• Problem description: Look through the data below for the line with "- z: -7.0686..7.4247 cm", and transcribe it exactly together with each line after it up to and including the line with "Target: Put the". Give nothing else.

• Records for the task:
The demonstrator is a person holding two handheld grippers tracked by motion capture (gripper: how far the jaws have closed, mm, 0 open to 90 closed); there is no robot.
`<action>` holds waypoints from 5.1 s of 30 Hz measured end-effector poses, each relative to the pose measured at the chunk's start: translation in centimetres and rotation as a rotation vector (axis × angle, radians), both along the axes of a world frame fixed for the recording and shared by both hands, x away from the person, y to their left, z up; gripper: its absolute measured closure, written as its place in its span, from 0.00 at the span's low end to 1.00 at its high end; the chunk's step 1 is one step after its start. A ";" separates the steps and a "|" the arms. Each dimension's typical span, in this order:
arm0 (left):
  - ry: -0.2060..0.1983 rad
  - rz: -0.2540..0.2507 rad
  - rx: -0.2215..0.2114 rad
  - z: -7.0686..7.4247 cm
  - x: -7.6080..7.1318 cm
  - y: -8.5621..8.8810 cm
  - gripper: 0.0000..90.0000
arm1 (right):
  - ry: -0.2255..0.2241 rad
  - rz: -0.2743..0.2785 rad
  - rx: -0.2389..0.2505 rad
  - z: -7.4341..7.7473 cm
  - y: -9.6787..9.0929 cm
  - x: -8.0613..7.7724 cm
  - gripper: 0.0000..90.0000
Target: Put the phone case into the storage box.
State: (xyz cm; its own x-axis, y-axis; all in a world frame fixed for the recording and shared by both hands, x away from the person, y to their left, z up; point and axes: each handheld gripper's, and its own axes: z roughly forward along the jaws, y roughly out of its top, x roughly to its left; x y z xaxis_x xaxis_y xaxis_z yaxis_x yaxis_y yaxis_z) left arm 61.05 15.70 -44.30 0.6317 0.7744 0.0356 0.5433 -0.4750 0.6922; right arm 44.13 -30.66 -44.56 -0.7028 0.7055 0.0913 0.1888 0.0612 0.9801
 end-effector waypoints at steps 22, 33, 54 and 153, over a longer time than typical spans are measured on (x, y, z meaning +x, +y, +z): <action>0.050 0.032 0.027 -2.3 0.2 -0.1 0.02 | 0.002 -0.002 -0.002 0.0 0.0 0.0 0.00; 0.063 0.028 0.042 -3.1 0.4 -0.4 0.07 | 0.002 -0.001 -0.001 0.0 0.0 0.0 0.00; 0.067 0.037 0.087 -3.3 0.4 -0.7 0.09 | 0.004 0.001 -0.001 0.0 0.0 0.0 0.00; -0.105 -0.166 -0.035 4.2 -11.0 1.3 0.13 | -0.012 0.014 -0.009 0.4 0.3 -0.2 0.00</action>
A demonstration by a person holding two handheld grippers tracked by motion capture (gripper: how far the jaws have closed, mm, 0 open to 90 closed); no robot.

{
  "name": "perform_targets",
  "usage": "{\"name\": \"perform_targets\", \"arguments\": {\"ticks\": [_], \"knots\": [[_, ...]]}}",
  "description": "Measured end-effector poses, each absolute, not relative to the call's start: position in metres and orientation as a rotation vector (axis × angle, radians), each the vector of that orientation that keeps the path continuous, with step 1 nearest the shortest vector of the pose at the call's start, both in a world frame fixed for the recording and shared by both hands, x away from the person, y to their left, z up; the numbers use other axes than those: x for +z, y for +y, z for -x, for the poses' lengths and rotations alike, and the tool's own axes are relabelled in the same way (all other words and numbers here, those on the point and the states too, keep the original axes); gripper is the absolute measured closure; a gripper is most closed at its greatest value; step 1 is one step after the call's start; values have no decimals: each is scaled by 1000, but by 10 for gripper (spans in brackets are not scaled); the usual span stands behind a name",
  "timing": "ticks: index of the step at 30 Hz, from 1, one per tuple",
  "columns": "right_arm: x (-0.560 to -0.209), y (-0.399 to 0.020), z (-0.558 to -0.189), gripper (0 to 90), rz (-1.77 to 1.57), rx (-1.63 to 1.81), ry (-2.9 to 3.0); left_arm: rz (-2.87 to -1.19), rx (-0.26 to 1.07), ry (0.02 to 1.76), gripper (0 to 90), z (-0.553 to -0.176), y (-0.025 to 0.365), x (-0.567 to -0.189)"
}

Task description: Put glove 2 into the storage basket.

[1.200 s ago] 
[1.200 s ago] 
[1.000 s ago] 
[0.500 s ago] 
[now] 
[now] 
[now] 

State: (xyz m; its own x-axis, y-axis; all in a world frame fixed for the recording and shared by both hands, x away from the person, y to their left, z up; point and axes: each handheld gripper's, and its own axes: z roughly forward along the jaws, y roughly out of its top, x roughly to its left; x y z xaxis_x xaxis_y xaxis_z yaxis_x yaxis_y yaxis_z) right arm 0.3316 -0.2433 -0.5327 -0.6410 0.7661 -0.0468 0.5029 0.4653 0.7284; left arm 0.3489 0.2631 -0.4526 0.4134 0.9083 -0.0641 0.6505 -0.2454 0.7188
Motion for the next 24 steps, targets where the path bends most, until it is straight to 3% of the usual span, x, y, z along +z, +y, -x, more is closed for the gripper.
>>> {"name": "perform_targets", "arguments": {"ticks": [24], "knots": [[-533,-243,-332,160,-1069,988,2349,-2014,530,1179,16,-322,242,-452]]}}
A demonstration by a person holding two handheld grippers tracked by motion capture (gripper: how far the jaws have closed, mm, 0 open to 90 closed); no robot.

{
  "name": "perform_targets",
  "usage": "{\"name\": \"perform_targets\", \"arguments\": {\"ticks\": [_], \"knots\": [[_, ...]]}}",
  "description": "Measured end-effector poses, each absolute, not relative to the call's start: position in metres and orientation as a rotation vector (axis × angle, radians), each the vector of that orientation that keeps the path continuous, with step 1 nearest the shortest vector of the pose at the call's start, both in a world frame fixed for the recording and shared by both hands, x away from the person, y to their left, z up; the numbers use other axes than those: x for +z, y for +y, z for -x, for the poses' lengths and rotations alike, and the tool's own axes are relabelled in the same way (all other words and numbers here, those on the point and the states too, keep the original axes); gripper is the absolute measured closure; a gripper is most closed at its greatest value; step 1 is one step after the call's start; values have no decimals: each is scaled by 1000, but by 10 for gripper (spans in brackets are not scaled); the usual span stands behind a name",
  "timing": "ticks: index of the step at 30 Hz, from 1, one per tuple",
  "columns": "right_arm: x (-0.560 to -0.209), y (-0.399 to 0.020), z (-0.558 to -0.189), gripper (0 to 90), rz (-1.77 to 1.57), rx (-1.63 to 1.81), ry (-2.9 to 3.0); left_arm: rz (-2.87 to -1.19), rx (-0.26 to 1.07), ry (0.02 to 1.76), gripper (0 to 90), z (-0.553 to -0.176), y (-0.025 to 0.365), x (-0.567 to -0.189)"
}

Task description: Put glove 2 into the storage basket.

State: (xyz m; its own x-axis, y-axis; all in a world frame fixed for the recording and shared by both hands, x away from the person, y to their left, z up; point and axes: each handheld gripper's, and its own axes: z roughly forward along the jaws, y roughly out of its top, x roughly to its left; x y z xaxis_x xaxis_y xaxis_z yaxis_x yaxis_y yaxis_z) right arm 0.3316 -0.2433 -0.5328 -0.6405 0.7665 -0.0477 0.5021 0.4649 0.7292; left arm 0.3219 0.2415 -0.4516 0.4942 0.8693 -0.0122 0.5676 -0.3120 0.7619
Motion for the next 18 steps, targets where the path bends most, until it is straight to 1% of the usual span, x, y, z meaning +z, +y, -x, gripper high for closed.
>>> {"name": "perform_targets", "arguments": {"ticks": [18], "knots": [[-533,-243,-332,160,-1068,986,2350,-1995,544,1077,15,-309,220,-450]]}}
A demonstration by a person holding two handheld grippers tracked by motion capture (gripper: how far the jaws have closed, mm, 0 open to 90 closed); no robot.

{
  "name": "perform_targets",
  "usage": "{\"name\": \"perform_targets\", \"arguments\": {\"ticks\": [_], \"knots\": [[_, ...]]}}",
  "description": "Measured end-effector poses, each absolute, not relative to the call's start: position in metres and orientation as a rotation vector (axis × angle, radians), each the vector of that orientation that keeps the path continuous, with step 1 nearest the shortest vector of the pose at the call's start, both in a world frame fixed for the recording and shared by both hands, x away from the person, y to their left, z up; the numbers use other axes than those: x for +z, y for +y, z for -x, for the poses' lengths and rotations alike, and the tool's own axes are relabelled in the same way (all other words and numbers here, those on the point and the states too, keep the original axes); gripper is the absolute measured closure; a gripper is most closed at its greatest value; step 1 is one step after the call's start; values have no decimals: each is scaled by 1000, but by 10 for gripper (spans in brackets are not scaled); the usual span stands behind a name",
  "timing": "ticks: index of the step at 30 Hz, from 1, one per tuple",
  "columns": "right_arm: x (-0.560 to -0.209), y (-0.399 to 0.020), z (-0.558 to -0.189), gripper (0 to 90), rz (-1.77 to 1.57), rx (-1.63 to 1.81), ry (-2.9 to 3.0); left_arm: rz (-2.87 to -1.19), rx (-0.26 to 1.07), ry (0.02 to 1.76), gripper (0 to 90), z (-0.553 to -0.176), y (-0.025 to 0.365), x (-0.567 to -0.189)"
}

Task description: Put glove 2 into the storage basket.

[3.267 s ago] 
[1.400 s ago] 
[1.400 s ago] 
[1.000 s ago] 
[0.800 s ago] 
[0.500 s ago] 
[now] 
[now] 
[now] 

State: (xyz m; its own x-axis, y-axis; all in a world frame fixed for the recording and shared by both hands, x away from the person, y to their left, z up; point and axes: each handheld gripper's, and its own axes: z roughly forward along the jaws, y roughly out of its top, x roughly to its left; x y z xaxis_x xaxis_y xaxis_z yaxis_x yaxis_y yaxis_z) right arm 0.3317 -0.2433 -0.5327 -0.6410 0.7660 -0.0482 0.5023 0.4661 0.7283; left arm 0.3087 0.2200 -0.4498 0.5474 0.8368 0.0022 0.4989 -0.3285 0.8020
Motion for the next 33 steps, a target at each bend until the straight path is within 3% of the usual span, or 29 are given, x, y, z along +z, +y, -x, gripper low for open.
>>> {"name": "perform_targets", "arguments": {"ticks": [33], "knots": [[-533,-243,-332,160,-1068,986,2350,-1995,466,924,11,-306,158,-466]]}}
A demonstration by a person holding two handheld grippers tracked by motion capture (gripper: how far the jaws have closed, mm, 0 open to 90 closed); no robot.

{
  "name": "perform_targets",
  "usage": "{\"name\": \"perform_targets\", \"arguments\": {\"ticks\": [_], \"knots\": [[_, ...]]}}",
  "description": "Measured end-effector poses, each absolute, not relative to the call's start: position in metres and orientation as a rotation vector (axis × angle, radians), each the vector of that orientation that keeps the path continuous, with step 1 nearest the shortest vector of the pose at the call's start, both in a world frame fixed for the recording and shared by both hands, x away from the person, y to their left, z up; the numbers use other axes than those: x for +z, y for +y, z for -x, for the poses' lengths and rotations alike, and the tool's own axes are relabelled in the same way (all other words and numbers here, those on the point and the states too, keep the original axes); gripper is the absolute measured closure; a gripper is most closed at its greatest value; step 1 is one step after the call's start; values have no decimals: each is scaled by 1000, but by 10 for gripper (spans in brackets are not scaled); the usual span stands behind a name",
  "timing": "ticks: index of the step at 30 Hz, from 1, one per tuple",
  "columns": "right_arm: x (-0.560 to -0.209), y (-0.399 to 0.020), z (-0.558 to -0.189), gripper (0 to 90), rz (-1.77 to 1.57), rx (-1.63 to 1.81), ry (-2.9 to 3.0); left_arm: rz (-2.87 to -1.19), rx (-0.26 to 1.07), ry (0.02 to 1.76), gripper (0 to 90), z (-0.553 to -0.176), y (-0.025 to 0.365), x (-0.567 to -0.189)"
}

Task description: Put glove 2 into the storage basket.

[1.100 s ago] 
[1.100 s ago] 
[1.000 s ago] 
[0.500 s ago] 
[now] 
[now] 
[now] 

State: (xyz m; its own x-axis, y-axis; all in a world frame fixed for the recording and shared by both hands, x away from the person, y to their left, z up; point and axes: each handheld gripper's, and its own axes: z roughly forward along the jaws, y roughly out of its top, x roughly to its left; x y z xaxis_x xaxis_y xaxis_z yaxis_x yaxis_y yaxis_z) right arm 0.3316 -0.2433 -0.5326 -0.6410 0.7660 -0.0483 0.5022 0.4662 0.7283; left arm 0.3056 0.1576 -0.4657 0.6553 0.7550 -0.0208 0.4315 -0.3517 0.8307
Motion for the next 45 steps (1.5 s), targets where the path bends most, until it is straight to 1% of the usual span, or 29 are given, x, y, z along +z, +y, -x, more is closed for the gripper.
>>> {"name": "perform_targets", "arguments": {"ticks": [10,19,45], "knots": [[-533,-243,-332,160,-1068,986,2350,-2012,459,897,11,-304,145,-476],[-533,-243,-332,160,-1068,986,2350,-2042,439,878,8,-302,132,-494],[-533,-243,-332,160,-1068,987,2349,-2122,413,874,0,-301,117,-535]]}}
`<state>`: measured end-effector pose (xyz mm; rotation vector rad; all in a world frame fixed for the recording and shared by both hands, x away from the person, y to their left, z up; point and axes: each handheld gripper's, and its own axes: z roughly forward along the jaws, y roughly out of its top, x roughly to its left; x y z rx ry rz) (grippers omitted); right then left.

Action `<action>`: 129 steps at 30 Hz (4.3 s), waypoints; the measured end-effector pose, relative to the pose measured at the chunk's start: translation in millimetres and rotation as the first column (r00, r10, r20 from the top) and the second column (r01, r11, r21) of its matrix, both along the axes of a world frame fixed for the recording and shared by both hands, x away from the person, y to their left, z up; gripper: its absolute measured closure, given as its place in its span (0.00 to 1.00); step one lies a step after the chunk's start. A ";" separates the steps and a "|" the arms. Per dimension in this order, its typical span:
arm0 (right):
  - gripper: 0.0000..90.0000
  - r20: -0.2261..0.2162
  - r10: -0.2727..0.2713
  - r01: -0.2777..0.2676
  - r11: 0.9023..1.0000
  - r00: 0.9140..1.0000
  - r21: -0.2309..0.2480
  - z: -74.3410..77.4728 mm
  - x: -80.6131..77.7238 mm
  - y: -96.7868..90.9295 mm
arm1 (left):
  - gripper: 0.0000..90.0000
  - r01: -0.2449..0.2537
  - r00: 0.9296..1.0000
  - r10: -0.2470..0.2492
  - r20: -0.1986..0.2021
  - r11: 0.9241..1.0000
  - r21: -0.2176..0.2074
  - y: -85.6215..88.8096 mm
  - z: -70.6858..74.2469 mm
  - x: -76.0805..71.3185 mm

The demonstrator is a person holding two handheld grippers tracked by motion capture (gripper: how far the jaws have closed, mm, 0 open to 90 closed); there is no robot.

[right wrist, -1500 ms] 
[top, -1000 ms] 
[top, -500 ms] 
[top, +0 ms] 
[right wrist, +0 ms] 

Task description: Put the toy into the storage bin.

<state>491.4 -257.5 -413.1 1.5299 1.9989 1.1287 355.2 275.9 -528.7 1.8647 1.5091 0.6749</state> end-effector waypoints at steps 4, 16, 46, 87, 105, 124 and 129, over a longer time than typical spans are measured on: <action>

• Answer to this exercise:
  - z: -7.0686..7.4247 cm
  - x: -7.6080..7.1318 cm
  - y: -8.5621..8.8810 cm
  - gripper: 0.0000..90.0000
arm1 (right):
  - ry: -0.2255..0.2241 rad
  - rz: -0.2743..0.2785 rad
  - rx: -0.2389..0.2505 rad
  - z: -7.4341..7.7473 cm
  - y: -9.6787..9.0929 cm
  - x: -8.0613..7.7724 cm
  - gripper: 0.0000..90.0000
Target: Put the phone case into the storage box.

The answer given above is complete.